Answering your question is equivalent to proving whether $P \neq BPP$, which is an open problem ($P$ is the set of deterministic polynomial algorithms, defined precisely in my article on P=NP). Obviously, any $P$ problem is a $BPP$ problem. The more interesting question is whether there exists a $BPP$ problem that is not $P$.

One important remark on that matter concerns the crucial primality test. The primality test is the problem of deciding whether a number is a prime number. It’s a very important problem because most cryptography technics on based on prime numbers. In particular, the RSA system requires the generation of prime numbers with hundreds of digits. Not only have $BPP$ algorithms been found for the primality test, but they actually are the one used today for cryptography!

Really? So there is a chance that my encrypted messages are done with a non-prime number? Is that bad?

That would terribly bad! Fortunately, the primality tests that are used never make an error when saying that a number is prime. The error they may do is by saying that a number is not prime, where in fact there is a chance that the number was actually prime. Don’t worry, your messages are well encrypted.
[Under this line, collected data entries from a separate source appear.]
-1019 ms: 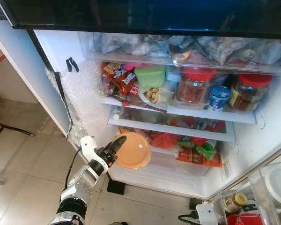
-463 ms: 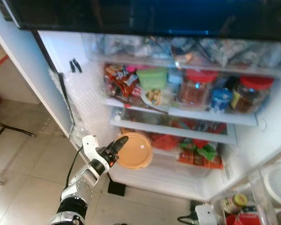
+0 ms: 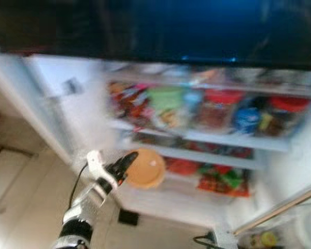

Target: Restocking fridge

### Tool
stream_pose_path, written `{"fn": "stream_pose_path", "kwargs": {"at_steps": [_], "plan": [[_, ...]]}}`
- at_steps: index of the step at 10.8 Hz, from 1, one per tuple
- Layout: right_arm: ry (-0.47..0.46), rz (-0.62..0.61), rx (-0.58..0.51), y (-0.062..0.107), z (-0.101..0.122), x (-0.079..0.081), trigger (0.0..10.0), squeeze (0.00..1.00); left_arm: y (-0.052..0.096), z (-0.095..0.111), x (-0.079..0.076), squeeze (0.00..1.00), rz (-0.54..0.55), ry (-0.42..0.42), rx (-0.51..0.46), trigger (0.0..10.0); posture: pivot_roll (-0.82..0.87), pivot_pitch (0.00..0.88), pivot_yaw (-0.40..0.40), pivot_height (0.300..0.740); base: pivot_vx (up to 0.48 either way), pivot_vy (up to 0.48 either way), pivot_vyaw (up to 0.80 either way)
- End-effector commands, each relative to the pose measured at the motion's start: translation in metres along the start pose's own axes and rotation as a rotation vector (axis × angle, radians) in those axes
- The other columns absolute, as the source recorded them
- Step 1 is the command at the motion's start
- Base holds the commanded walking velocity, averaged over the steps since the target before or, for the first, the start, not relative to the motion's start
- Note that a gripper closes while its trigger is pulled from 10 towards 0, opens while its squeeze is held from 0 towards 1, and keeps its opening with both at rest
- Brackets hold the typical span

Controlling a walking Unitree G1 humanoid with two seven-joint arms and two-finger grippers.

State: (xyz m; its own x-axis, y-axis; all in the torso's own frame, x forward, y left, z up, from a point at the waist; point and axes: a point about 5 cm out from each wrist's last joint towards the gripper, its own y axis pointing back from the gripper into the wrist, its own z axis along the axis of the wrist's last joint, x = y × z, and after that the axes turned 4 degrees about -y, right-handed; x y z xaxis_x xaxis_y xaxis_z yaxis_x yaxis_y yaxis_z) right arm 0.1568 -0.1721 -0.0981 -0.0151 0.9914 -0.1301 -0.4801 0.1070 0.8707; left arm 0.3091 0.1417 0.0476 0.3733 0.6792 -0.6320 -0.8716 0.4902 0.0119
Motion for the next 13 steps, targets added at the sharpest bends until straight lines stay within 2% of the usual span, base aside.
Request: {"fn": "stream_pose_path", "kwargs": {"at_steps": [1,5,13], "plan": [[0.015,-0.051,0.021,0.0,-0.006,-0.021,10.0,0.0,0.002,0.003,0.002,0.0,0.001,-0.016,0.001,10.0,0.08,0.095,0.043,0.74,0.289,0.0,0.0],[0.018,-0.048,0.018,0.0,-0.005,-0.021,10.0,0.0,0.004,-0.005,0.0,0.0,-0.022,0.013,0.049,10.0,0.08,0.096,0.042,0.74,0.0,0.0,0.0],[-0.008,-0.033,0.008,0.0,-0.004,-0.018,10.0,0.0,0.003,-0.006,0.001,0.0,-0.013,0.017,0.064,10.0,0.08,0.083,0.045,0.74,0.0,0.0,0.0]]}}
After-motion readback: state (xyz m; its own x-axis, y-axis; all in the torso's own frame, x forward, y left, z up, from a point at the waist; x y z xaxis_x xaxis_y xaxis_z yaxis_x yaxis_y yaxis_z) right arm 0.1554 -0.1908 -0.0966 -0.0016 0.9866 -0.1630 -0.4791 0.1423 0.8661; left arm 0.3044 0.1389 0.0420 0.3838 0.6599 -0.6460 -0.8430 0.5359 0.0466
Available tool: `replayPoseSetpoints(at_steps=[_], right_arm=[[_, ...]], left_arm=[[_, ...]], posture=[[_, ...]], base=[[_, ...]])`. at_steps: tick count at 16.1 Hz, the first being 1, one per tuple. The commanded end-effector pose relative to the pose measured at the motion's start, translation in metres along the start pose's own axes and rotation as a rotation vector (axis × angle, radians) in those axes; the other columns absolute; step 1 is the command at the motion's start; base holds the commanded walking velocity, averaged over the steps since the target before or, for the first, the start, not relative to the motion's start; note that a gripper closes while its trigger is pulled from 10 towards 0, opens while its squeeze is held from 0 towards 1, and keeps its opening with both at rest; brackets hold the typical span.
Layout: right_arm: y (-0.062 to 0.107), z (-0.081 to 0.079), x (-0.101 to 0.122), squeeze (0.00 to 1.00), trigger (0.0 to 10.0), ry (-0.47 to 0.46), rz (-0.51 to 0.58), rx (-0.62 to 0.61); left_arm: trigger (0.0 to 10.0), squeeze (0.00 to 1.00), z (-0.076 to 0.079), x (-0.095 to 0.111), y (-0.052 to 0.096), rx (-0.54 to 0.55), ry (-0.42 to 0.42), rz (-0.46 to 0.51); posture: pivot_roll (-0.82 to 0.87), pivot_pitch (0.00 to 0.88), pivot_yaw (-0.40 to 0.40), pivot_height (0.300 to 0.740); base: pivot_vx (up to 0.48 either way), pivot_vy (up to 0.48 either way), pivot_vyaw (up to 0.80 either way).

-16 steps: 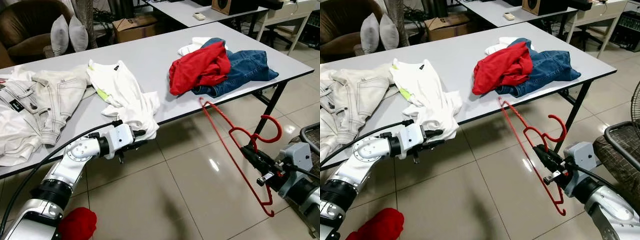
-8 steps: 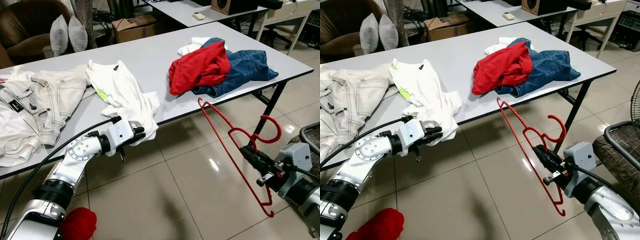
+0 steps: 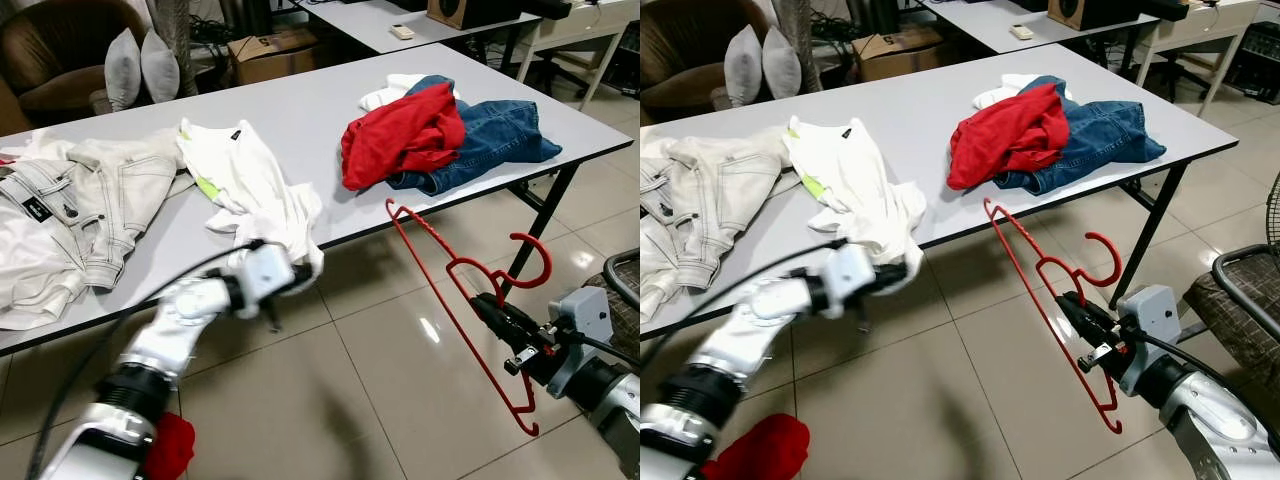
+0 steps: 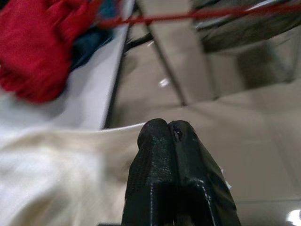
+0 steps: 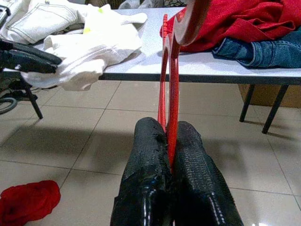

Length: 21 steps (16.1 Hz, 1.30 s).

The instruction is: Hang hanger

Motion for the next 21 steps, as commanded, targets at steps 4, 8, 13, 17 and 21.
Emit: replayPoseSetpoints(at_steps=[4, 8, 13, 17, 21], right_arm=[[-0.001, -0.005, 0.003, 0.0, 10.0, -0.005, 0.01, 0.017], [-0.001, -0.004, 0.002, 0.0, 10.0, -0.004, 0.006, 0.012], [-0.002, -0.003, 0.002, 0.0, 10.0, -0.001, 0.003, 0.014], [-0.004, -0.003, 0.002, 0.0, 10.0, 0.002, 0.001, 0.023], [-0.008, -0.003, 0.003, 0.0, 10.0, 0.005, 0.005, 0.029]], left_arm=[[10.0, 0.0, 0.008, 0.006, -0.002, -0.023, 0.031, 0.051], [10.0, 1.0, 0.003, 0.006, 0.015, -0.023, 0.07, 0.058], [10.0, 1.0, -0.009, -0.018, 0.047, 0.05, 0.086, -0.105], [10.0, 0.96, -0.05, -0.041, 0.083, 0.323, 0.078, -0.283], [10.0, 0.0, -0.058, -0.051, 0.082, 0.372, 0.057, -0.352]], posture=[[-0.24, 0.0, 0.086, 0.74], [-0.23, 0.0, 0.084, 0.74], [-0.23, 0.0, 0.078, 0.74], [-0.22, 0.0, 0.074, 0.74], [-0.22, 0.0, 0.072, 0.74]], base=[[0.0, 0.0, 0.0], [0.0, 0.0, 0.0], [0.0, 0.0, 0.0], [0.0, 0.0, 0.0], [0.0, 0.0, 0.0]])
Point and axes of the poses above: a point about 5 cm out from each wrist's last joint towards the gripper, its own y axis pointing back from the gripper into the wrist, its own x axis along the axis of the wrist's last joint, z = x × y, the point moved 3 cm from there along -y, pointing out of the wrist towards the gripper, and after that the axes turned 2 degrees about -y, right-handed, at the moved point
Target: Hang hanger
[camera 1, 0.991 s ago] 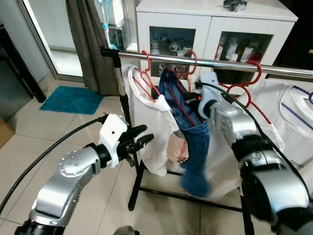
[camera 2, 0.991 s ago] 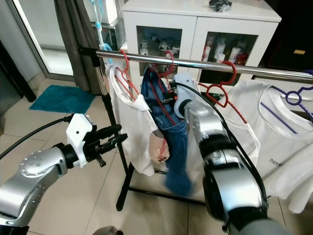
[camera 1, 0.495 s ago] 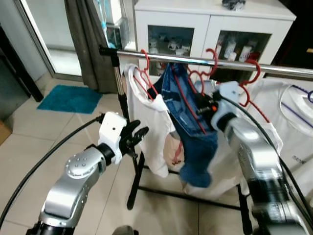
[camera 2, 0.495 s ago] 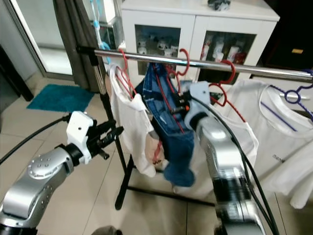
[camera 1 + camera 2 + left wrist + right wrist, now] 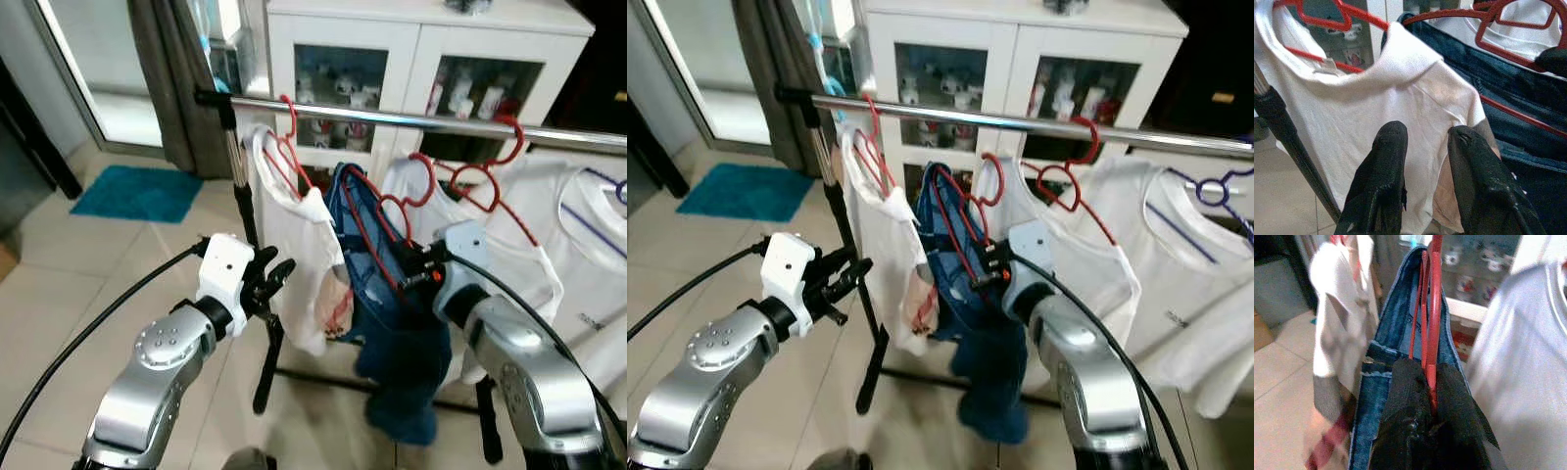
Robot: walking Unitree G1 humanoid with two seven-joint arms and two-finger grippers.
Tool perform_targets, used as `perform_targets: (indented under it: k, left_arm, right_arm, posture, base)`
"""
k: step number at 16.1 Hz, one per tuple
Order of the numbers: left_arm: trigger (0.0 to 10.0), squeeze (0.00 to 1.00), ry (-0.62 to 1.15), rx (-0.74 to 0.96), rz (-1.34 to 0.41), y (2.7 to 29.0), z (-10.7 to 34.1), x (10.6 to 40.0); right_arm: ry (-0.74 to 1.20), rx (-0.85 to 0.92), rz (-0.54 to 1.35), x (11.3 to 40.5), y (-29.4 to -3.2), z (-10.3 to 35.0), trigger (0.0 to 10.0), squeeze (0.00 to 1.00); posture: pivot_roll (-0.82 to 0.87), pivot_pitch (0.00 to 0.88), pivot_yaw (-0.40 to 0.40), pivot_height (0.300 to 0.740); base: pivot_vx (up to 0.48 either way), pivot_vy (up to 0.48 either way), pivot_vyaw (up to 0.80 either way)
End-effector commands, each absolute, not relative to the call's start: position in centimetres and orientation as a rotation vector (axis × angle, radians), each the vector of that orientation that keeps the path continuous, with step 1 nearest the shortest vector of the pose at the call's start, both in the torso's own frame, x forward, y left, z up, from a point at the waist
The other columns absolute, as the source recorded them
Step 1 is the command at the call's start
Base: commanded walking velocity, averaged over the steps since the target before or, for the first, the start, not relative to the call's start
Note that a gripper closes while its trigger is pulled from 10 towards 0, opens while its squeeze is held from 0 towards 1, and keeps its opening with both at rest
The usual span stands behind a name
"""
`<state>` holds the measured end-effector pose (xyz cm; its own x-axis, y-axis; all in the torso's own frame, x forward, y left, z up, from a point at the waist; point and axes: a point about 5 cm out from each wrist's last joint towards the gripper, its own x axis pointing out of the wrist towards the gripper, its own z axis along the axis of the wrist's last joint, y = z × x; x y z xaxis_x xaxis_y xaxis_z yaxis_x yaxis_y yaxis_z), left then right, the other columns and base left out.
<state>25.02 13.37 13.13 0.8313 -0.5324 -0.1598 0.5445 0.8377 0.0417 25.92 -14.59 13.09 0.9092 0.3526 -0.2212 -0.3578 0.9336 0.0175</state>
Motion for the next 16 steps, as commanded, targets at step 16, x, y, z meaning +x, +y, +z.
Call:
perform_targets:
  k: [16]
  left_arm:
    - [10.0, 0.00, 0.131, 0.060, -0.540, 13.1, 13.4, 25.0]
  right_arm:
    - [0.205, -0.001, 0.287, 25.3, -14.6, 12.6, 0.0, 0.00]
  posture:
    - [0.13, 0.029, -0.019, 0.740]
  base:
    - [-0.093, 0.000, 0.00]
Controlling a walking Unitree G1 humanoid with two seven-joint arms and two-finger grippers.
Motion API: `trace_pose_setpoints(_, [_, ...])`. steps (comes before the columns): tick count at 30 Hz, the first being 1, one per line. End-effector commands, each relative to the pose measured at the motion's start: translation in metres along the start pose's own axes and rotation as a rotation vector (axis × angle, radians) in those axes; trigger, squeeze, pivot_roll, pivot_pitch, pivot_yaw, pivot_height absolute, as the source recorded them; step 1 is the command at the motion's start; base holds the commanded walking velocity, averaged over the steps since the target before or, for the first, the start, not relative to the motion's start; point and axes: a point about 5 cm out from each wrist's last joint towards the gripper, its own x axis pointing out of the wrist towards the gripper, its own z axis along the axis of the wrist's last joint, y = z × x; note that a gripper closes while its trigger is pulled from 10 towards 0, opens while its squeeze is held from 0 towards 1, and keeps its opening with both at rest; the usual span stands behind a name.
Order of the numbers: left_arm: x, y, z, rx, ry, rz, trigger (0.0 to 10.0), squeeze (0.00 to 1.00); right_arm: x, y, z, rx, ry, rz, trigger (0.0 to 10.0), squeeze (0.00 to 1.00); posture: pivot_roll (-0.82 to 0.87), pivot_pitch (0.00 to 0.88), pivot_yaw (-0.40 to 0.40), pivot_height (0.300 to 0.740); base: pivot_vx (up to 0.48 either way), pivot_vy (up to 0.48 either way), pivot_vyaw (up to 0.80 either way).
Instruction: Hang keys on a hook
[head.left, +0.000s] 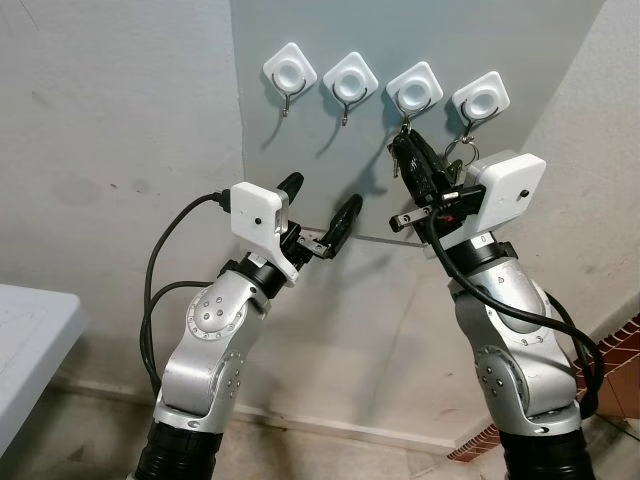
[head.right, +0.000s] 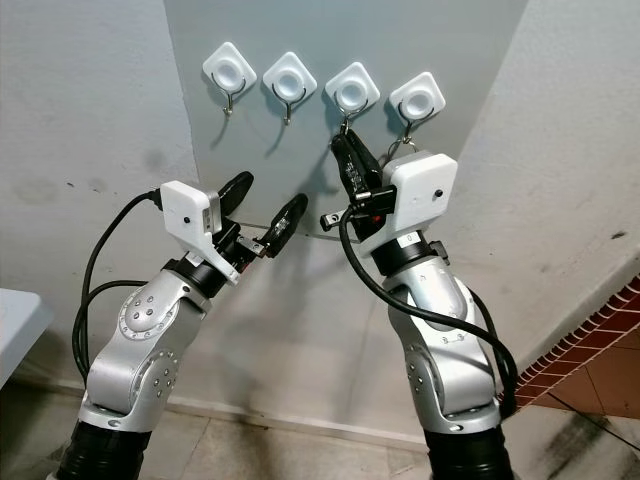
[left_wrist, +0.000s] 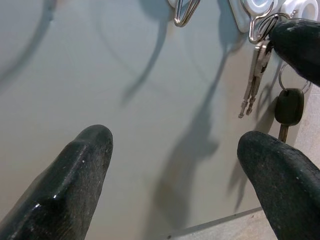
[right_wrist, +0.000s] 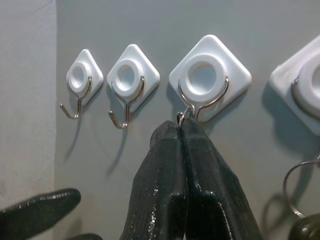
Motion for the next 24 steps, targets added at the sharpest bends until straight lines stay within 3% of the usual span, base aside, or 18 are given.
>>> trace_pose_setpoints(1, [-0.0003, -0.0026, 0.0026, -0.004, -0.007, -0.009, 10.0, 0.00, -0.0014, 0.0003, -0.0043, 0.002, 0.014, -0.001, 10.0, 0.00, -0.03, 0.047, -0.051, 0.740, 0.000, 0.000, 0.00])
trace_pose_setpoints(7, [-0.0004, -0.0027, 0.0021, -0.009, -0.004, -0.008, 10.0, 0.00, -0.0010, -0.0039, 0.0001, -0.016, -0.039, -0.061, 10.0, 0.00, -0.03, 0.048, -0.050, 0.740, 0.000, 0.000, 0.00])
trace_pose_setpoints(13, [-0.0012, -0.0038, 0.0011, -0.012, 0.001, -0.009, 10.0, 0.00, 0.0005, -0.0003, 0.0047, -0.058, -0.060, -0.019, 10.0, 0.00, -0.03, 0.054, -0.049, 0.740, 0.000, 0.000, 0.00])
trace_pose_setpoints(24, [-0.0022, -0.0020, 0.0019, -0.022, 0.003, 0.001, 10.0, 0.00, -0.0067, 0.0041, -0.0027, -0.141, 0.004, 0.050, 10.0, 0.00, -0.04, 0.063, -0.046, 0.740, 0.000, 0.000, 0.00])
And you’re saying that there is no known polynomial primality test?

For a long, there was no known polynomial primality test, and people therefore conjectured that $P \neq BPP$. However, in 2002, a polynomial primality test algorithm has been found by Manindra Agrawal and his students Neeraj Kayal and Nitin Saxena. Can you imagine that? This incredibly crucial problem only found an answer that late! In practice though, this algorithm is still too long to be used.

The story of the primality test has led scientists to conjecture that $P=BPP$, which would mean that there is no major gain with randomness. Still, at least so far, many problems are rather solved with probabilistic algorithms because these algorithms are much faster, despite not being always exact.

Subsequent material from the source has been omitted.